The veteran Caribbean politician and Opposition leader in St Vincent, who now serves as senior adviser to the Repair Campaign, said the reparation movement is increasingly moving beyond regional advocacy into major international political and legal institutions, with the United Nations; African Union; United Nations Educational, Scientific and Cultural Organization (UNESCO); and the Caribbean Community (Caricom) all playing growing roles in the push for reparatory justice.

Repair Campaign, launched in 2022 by Irish businessman Denis O’Brien, works alongside the Caricom Reparation Commission (CRC) to support advocacy, research and public engagement surrounding reparation for Caribbean nations affected by slavery and colonial exploitation.

Gonsalves argued that the movement has now reached a stage where different institutions and organisations must collaborate to build international momentum.

“I want to see all these tributaries be conjoined into a mighty river towards reparatory justice. So that is CRC, the Caricom entities, they are the authoritative bodies.
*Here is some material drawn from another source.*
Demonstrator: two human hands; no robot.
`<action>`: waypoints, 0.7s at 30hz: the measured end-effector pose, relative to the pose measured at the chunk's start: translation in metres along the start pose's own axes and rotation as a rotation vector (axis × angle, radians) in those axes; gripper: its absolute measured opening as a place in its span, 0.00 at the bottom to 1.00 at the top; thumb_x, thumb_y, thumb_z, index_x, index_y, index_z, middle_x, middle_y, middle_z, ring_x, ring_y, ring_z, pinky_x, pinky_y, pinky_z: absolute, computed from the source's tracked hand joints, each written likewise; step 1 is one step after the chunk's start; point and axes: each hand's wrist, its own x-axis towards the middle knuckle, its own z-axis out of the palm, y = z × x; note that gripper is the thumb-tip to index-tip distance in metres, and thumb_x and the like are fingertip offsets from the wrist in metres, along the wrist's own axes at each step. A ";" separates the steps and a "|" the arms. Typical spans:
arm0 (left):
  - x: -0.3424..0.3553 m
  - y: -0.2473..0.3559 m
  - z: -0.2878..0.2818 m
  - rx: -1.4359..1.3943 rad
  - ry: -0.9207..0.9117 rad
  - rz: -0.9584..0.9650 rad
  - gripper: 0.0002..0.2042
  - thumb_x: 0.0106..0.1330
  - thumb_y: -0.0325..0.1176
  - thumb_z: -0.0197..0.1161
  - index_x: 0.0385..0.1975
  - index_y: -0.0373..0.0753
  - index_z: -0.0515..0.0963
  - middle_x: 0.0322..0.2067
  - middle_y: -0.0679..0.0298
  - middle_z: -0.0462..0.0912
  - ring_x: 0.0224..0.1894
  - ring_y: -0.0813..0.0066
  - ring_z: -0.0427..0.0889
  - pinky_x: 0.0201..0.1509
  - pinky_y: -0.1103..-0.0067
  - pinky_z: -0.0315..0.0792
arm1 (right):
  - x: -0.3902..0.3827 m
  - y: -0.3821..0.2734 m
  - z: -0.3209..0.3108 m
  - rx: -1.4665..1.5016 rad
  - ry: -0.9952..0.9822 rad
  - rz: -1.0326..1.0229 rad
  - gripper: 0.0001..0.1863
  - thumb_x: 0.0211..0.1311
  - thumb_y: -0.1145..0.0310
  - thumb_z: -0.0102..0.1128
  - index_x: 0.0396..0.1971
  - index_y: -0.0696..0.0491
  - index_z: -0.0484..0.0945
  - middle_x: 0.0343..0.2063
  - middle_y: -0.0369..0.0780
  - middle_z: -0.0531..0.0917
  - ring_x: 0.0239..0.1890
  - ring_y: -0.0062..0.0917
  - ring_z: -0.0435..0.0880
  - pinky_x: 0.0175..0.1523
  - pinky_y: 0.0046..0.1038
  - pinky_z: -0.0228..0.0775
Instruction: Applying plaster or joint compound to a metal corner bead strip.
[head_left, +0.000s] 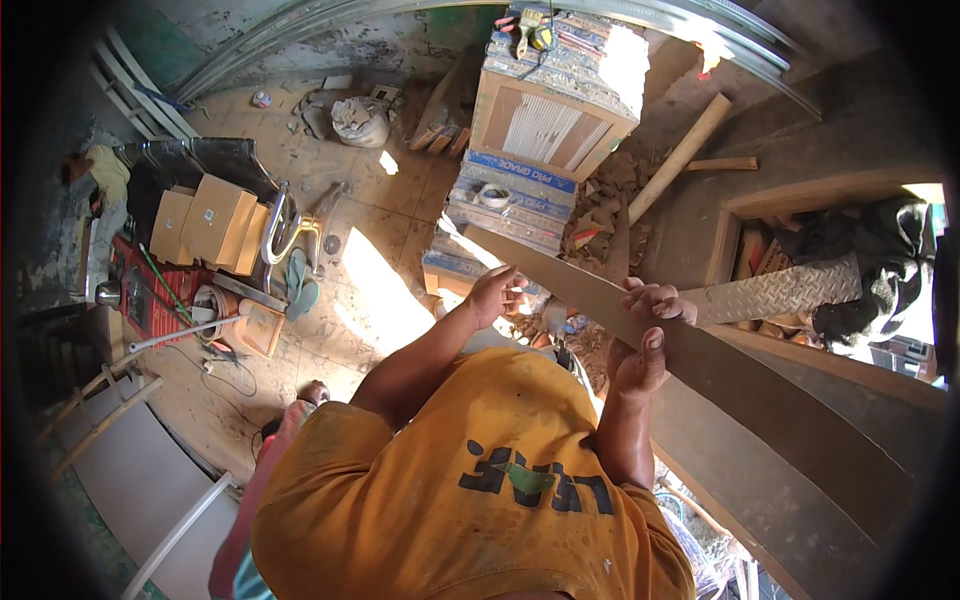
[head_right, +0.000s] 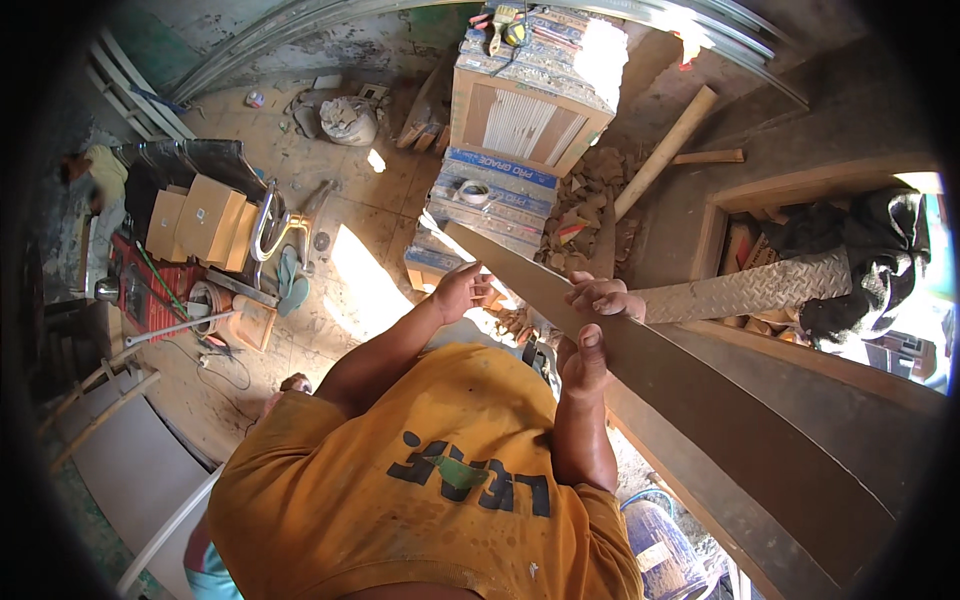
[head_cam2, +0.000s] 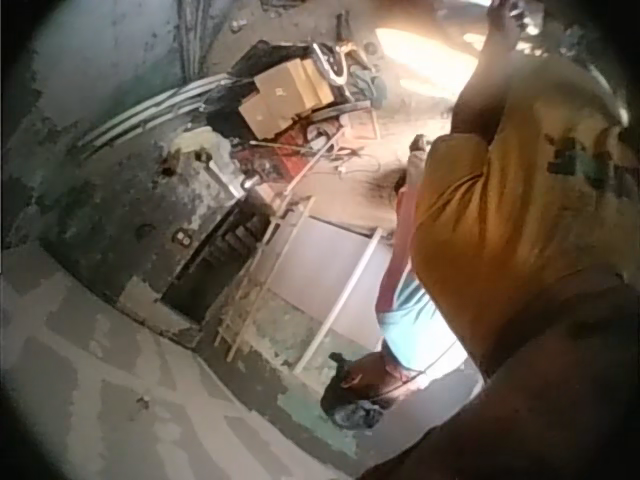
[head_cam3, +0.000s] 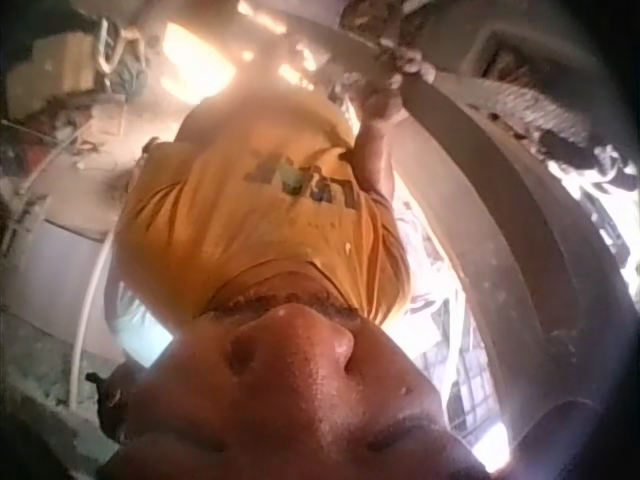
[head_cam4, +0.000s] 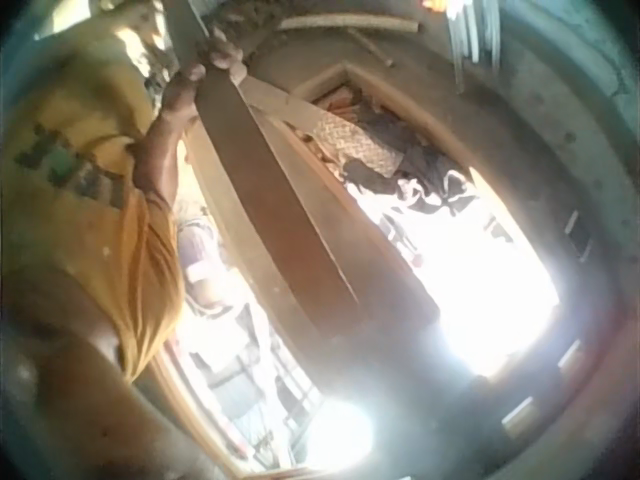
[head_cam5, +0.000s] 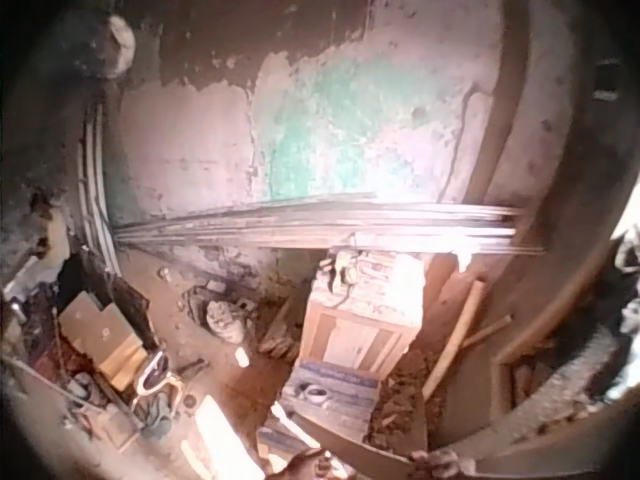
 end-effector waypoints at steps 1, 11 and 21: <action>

But other entities have to feed into them and work with them, and engineer the canals for the streams to come and build the bridges,” he said.
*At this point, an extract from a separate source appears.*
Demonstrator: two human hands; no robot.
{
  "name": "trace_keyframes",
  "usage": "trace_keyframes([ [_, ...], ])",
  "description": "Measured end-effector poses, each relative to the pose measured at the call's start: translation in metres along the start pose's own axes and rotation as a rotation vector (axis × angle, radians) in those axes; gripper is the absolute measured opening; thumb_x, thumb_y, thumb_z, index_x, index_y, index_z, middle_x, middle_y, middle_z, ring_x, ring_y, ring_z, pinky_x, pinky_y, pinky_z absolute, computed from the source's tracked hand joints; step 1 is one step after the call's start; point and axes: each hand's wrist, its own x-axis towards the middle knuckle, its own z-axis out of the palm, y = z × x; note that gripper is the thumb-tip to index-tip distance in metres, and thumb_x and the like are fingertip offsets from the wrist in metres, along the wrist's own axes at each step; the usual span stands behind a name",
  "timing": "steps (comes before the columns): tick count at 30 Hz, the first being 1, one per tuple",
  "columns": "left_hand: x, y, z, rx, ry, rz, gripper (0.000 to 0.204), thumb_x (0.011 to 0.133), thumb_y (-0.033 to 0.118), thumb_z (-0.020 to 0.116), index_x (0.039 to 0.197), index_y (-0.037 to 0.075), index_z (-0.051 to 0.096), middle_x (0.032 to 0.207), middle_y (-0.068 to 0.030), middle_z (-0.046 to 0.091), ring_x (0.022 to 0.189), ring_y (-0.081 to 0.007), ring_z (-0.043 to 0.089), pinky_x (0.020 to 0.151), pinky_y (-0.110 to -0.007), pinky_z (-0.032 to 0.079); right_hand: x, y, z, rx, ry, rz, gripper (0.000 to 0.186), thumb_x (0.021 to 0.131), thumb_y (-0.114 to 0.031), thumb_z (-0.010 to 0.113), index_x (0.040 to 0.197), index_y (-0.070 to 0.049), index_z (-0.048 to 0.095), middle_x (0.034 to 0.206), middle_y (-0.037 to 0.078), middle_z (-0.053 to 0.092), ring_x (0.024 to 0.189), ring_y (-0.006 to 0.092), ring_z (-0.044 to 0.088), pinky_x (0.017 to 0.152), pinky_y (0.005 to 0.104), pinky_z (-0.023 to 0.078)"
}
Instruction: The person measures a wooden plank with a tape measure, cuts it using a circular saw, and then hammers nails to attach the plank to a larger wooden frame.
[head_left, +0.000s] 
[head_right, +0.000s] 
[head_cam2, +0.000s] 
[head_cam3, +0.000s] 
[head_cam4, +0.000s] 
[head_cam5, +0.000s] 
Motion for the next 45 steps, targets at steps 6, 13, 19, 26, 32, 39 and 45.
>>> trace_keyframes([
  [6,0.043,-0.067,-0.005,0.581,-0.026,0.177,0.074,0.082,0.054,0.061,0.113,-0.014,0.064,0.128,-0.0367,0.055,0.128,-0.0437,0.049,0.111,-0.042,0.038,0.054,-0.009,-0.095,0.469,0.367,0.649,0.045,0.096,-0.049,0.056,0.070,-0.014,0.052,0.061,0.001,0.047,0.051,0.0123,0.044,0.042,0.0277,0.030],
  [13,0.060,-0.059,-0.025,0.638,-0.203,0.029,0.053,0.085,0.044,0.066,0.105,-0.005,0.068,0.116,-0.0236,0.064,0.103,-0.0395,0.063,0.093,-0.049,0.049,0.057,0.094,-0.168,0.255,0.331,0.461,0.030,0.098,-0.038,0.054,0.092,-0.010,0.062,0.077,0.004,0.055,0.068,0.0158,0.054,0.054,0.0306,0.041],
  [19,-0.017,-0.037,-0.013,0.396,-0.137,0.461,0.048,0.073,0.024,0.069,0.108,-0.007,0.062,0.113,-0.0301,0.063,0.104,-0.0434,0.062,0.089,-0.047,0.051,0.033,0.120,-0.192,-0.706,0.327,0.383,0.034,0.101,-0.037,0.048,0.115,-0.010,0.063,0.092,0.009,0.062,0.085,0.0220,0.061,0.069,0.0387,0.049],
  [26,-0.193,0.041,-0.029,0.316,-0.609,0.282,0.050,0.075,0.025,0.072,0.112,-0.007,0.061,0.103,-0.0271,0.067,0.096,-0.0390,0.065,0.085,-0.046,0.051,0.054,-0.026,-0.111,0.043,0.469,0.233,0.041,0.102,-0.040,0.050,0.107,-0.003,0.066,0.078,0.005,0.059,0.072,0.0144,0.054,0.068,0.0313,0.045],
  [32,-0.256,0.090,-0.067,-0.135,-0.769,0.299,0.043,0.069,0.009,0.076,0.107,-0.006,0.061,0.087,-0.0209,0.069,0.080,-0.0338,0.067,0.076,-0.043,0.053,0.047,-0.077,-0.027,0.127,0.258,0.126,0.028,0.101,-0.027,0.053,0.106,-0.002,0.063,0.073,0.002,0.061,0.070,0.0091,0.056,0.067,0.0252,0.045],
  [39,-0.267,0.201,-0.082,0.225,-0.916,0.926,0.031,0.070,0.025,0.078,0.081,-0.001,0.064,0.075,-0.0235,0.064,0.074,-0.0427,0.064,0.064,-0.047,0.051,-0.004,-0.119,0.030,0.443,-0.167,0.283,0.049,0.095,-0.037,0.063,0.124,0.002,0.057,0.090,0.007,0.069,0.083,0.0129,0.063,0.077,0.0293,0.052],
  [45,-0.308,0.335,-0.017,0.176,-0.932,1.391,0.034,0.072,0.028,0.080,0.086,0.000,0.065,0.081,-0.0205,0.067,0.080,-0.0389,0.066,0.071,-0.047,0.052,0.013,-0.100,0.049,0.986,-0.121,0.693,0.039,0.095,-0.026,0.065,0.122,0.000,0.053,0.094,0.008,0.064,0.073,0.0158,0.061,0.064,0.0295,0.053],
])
Gonsalves added that reparation advocates are now seeking to build on the momentum generated by a March 25 United Nations General Assembly resolution, backed by Ghana, Caricom, and African nations, which declared the transatlantic slave trade and racialised chattel enslavement of Africans “the gravest crime against humanity”, and called for reparatory justice.
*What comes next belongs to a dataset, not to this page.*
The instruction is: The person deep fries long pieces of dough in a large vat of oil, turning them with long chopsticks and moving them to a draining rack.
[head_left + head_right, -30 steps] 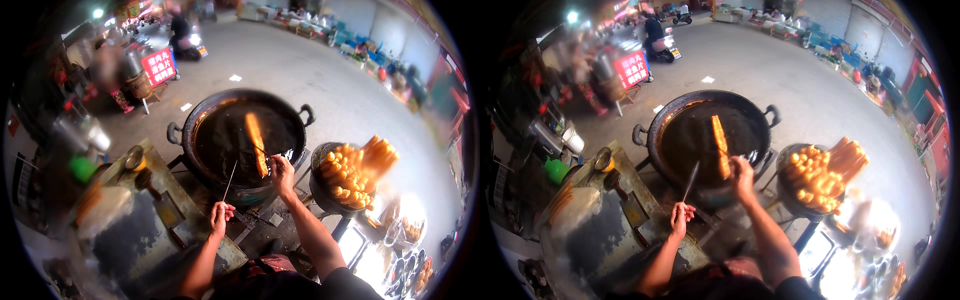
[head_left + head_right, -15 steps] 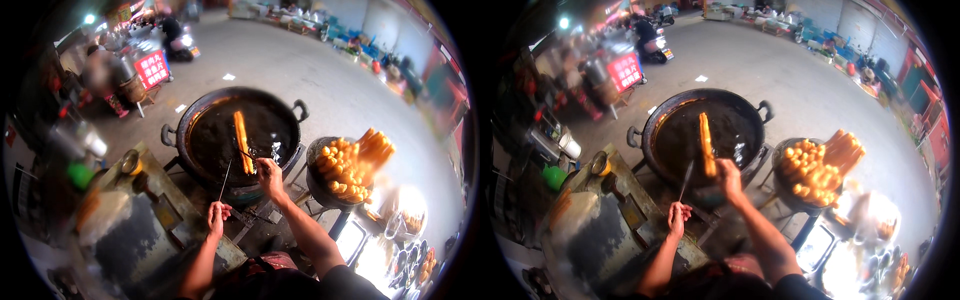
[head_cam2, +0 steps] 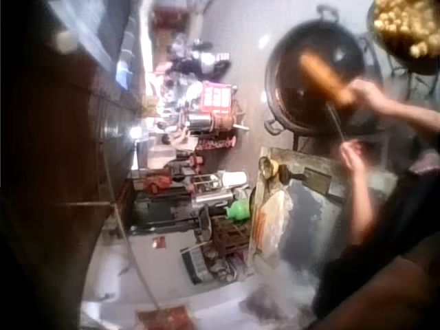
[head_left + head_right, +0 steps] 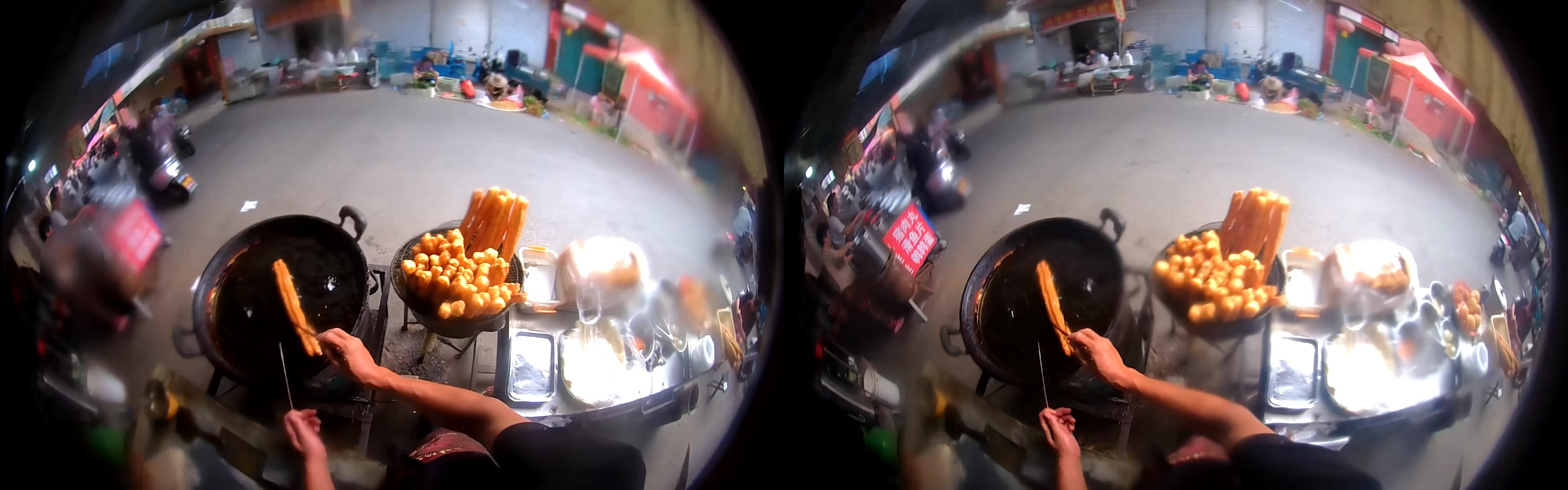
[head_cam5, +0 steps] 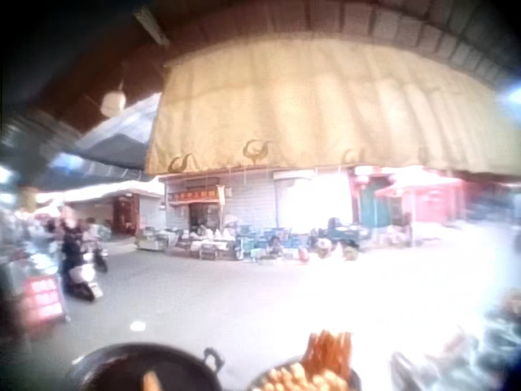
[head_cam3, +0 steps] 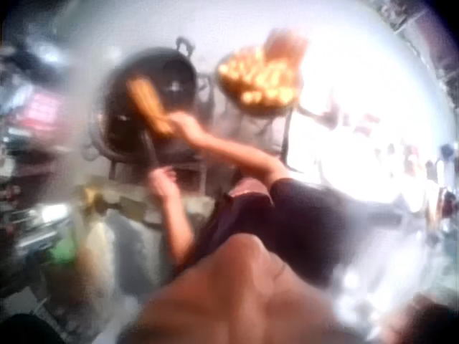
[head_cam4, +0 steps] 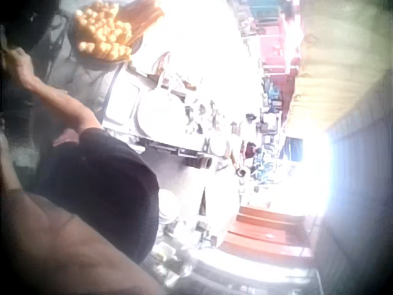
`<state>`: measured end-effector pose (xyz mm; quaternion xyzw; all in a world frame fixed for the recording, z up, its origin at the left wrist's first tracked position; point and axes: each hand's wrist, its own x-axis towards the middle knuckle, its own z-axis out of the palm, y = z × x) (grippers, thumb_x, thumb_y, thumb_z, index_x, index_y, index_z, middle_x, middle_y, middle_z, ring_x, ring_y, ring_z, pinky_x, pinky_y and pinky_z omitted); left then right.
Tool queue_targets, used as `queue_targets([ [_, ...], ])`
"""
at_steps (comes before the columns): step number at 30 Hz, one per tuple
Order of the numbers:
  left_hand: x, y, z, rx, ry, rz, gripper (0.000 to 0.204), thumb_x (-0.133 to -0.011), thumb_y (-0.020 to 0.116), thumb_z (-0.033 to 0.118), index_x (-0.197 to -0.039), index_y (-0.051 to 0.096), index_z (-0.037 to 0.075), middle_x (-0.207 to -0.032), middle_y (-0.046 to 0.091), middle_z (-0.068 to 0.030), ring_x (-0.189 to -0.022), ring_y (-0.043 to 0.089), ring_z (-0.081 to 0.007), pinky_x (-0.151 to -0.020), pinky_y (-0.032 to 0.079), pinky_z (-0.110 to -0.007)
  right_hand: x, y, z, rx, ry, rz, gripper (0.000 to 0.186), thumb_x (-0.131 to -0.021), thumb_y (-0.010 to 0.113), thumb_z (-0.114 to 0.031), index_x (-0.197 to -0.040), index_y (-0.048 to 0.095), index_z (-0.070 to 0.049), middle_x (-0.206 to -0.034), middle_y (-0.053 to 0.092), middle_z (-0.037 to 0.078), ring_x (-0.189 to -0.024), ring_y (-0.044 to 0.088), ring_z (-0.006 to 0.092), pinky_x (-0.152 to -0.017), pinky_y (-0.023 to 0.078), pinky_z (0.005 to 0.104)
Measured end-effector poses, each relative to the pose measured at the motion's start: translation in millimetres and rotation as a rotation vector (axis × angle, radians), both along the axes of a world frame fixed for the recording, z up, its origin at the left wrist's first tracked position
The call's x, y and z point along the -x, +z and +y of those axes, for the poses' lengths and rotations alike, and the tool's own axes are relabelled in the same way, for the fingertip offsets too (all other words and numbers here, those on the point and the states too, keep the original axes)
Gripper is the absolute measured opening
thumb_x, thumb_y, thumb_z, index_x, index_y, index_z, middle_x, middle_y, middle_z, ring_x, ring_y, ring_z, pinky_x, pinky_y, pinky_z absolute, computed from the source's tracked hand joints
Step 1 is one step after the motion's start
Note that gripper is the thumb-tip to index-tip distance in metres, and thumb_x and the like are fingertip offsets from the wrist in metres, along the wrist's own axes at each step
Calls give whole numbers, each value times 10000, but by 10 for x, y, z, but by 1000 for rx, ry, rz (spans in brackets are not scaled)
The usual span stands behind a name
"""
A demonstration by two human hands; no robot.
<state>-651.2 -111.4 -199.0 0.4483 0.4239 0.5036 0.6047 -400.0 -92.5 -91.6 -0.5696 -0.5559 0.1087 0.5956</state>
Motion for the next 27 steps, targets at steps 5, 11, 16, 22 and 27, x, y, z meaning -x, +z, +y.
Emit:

According to Gonsalves, the next major step will come in June when Ghana hosts an international conference involving the African Union and other stakeholders to discuss the future direction of the reparations movement.

Another significant initiative, he noted, is an upcoming collaboration between the Caricom Reparation Commission and the University of London, aimed at deepening engagement with influential figures in Britain.

“I happen to know that the Caricom Reparation Commission and the University of London are working together to have an international gathering at the university… dealing with some British economic, political, social elites, people who are in the religious sphere. No date has been set there, but we want the Repair Campaign to work with the CRC on that,” Gonsalves explained.

The movement’s diplomatic push is also expected to intensify in July when Caricom Heads of Government meet in St Lucia.

Gonsalves said the Caricom Prime Ministerial Subcommittee on Reparations is expected to present a progress report and seek further direction from regional leaders.

By September, attention is expected to turn to the 25th anniversary of the Durban Conference Against Racism in South Africa, where world governments adopted a landmark declaration recognising slavery and the transatlantic slave trade as crimes against humanity and acknowledging their lasting consequences.

The Durban Declaration and Programme of Action has since become one of the key international documents underpinning modern reparation advocacy.

That international lobbying effort is expected to continue into the United Nations General Assembly later in September, where Caribbean leaders and reparations advocates are expected to build on the work done over the past months, and using that as leverage to press for deeper international engagement on reparatory justice.

After that, they will shift to what Gonsalves suggested could become one of the movement’s most politically contentious moments — the Commonwealth Heads of Government Meeting scheduled for Antigua in November.

“I expect that to be a big staging post for the English-speaking Caricom countries, dealing with Britain,” he said.

Gonsalves warned, however, that Britain and some of its allies may attempt to keep reparations discussions off the Commonwealth agenda.

“Now hear me this, in preparing for the conference I’m sure Britain wants to keep it off the agenda… and they could get support from Canada, from Australia, maybe New Zealand too. So, between now and then, we are going to have a big battle over preparation, [because] we can’ go back. The head of the Commonwealth, [King] Charles [III], already said that the time has come for this issue to be discussed and ventilated, so you can’t keep it off the agenda,” added Gonsalves.